Para pejabat urusan Iran di kantor Benyamin Netanyahu, Kementerian Perang, Militer, Kemenlu, dan Mossad telah dibuat khawatir oleh pernyataan Milley di atas.
Dalam wawancara dengan Axios, 4 pejabat Israel itu mengatakan bahwa yang dicemaskan Tel Aviv adalah ungkapan “di lapangan” dalam pernyataan Milley berarti bahwa AS akan “membiarkan Iran membuat senjata nuklir”. AS dinilai tidak akan bereaksi selama Iran tidak menempatkan senjata nuklir di rudal atau persenjataan luncur lainnya.
Sumber-sumber Axios juga mengatakan bahwa estimasi waktu yang diutarakan Milley adalah hal lain yang membuat gelisah Otoritas Rezim Zionis.
Menurut mereka, perkiraan waktu “beberapa bulan” yang dikatakan Milley jauh lebih singkat dari prediksi komunitas intelijen Israel terkait senjata nuklir Iran.

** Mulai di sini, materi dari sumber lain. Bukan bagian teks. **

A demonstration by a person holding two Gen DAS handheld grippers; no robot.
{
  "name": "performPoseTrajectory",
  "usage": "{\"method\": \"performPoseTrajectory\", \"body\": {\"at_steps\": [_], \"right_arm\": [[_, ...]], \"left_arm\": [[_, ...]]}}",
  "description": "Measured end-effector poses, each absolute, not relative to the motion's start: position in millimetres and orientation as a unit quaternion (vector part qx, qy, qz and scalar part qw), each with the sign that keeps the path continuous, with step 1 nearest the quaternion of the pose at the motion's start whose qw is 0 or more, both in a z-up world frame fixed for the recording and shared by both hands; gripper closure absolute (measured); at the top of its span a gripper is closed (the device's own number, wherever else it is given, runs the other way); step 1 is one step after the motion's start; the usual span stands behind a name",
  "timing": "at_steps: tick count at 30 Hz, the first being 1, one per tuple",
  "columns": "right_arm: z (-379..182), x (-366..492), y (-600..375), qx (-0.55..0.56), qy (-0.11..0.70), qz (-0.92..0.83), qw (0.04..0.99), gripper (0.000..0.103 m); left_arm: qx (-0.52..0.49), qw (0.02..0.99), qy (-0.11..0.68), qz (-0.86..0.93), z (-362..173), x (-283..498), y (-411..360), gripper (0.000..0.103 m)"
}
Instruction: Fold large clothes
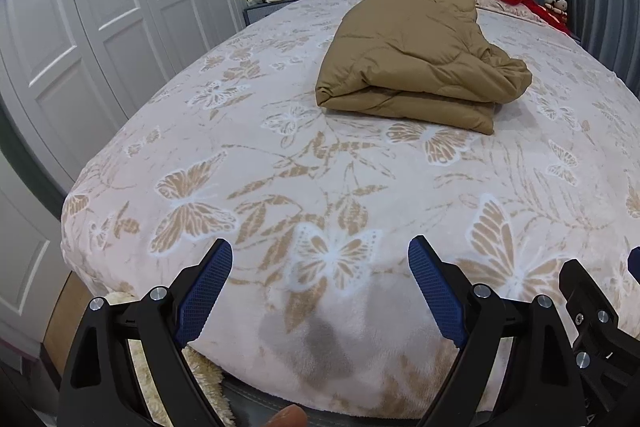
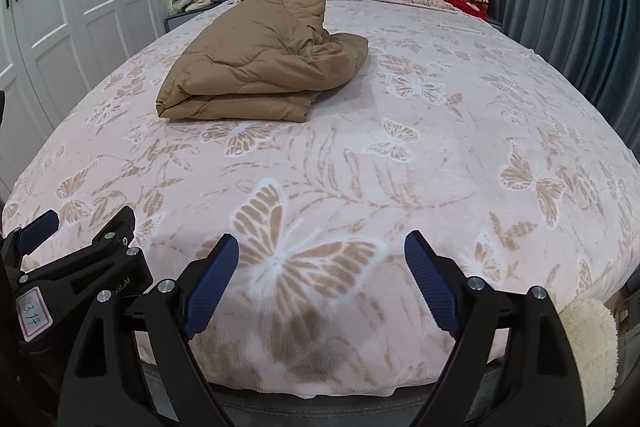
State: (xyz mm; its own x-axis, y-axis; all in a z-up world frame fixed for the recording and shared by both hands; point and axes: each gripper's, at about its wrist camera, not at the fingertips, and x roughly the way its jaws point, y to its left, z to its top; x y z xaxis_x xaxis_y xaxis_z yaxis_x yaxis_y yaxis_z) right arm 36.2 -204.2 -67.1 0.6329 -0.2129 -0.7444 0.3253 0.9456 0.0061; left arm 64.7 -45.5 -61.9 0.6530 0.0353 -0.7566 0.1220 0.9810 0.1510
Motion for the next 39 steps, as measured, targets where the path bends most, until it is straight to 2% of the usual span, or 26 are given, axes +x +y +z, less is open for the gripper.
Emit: {"method": "performPoseTrajectory", "body": {"at_steps": [39], "right_arm": [[-66.7, 34.7, -204.1, 0.072, 0.402, -0.155, 0.899, 0.02]], "left_arm": [[0.098, 0.903, 0.419, -0.024, -61.9, 64.3, -46.6, 0.018]]}}
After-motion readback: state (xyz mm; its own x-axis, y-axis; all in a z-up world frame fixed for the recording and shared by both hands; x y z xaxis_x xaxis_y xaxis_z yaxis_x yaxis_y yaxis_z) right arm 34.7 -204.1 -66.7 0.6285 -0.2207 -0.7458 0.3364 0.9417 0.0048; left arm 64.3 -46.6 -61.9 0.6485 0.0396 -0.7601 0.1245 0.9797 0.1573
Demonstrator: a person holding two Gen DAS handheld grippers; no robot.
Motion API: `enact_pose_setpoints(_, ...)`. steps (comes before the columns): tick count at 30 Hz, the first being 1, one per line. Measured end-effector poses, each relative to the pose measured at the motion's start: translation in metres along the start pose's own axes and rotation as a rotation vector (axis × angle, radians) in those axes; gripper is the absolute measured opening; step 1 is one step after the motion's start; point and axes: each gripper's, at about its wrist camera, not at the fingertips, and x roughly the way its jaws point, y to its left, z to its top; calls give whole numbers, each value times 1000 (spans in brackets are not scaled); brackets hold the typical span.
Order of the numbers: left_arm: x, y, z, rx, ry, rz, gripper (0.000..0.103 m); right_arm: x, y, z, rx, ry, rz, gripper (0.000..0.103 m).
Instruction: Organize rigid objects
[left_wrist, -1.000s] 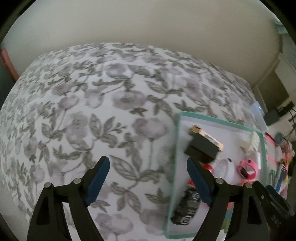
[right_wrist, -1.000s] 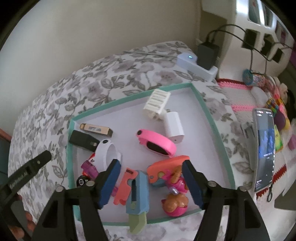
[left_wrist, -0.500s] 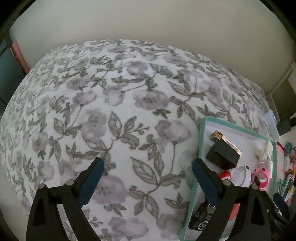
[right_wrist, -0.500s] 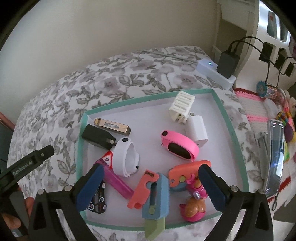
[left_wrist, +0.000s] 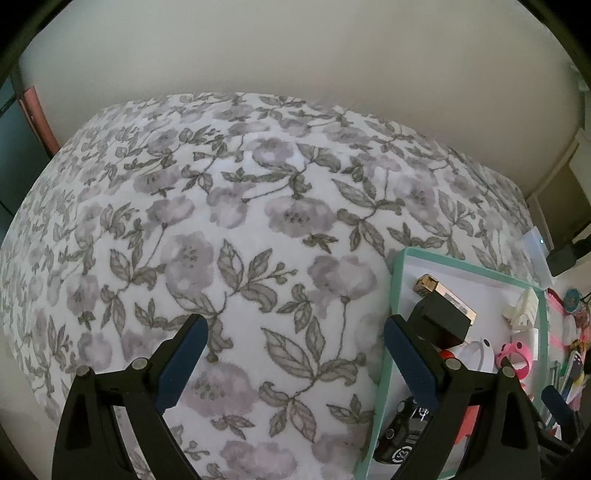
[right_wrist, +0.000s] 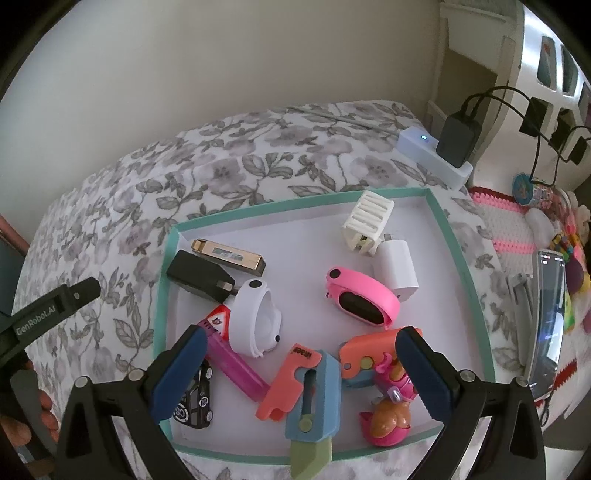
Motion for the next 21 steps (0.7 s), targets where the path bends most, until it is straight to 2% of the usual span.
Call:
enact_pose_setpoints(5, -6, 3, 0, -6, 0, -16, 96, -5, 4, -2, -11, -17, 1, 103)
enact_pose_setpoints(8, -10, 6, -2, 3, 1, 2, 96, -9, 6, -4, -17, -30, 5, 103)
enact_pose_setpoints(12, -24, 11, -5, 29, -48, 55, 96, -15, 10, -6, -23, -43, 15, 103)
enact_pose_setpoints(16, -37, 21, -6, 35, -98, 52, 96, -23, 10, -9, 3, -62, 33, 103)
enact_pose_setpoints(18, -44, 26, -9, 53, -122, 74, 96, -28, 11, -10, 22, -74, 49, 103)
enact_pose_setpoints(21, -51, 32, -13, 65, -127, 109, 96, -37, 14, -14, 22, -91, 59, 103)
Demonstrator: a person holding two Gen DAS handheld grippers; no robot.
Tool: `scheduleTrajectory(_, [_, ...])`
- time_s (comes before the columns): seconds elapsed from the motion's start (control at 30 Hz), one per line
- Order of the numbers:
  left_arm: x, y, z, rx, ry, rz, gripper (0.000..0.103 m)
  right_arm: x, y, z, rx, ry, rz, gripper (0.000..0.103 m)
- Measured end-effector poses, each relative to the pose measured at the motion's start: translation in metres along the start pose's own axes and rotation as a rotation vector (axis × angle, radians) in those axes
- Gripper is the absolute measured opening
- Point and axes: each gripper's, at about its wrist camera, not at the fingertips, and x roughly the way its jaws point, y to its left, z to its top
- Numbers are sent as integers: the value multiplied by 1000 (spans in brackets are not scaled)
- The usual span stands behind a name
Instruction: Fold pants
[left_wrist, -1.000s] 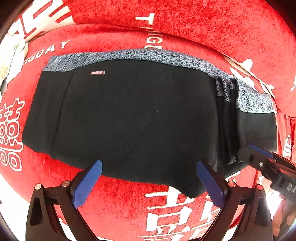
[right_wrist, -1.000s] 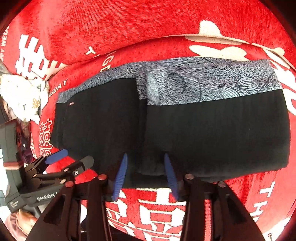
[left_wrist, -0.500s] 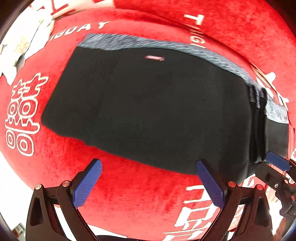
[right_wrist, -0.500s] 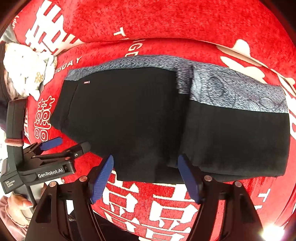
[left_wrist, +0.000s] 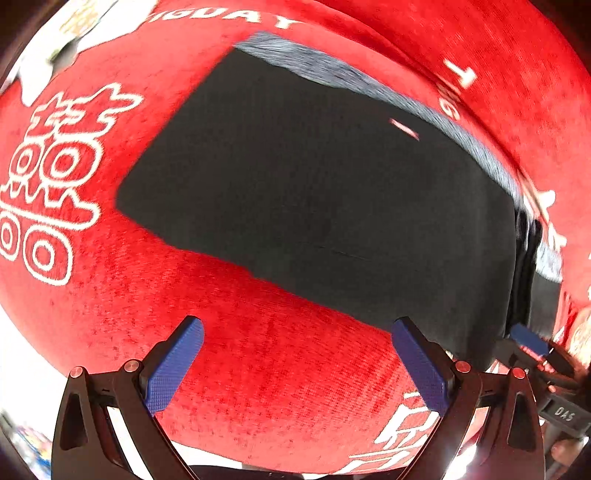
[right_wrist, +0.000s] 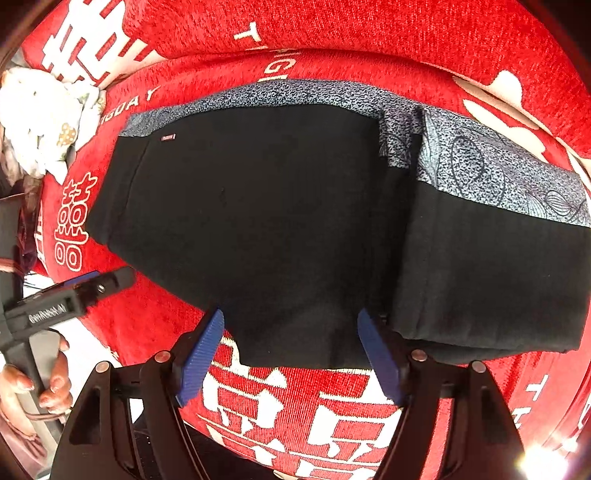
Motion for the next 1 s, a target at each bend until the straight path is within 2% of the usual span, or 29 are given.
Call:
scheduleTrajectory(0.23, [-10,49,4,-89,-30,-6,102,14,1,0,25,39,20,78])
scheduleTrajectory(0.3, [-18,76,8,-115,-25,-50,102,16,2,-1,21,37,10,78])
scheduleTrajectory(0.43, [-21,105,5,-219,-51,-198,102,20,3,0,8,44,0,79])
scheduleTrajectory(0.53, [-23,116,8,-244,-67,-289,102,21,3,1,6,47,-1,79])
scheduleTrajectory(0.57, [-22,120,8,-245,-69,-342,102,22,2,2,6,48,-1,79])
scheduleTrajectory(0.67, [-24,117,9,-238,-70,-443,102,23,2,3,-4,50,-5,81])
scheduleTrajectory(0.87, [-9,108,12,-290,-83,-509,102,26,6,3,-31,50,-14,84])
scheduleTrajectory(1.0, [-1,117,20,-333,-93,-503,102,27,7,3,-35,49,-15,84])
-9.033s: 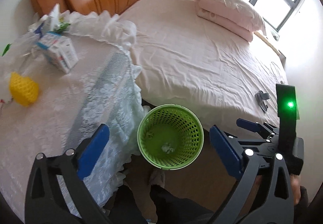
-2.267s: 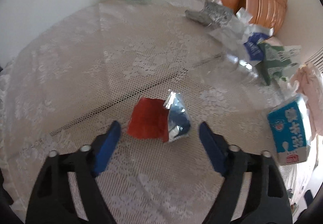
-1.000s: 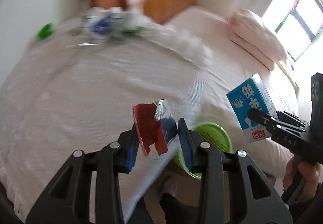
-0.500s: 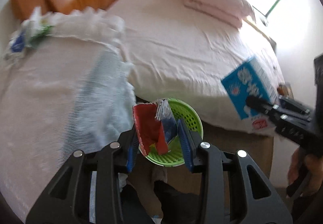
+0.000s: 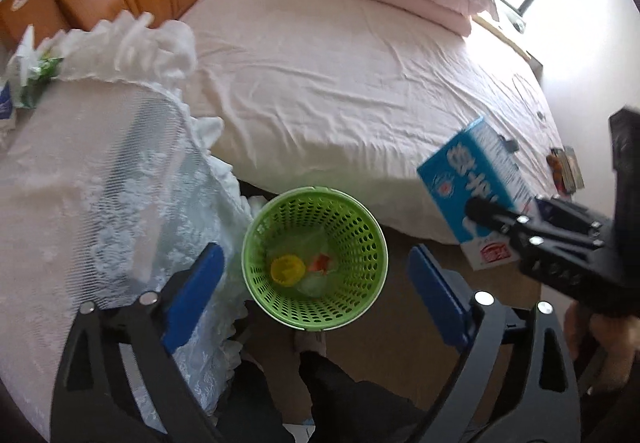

Mereka menambahkan, AS juga tidak membagikan perkiraan waktu ini kepada Israel, yang juga menyulut kekhawatiran Tel Aviv. Para petinggi Tel Aviv beranggapan bahwa Iran masih berjarak satu atau dua tahun dari pembuatan senjata nuklir.
Teheran telah menegaskan bahwa program nuklirnya bersifat damai. Rangkaian inspeksi IAEA ke fasilitas-fasilitas nuklir Iran juga membuktikan bahwa tidak ada tanda-tanda Negeri Mullah berniat membuat senjata nuklir. (af/fars)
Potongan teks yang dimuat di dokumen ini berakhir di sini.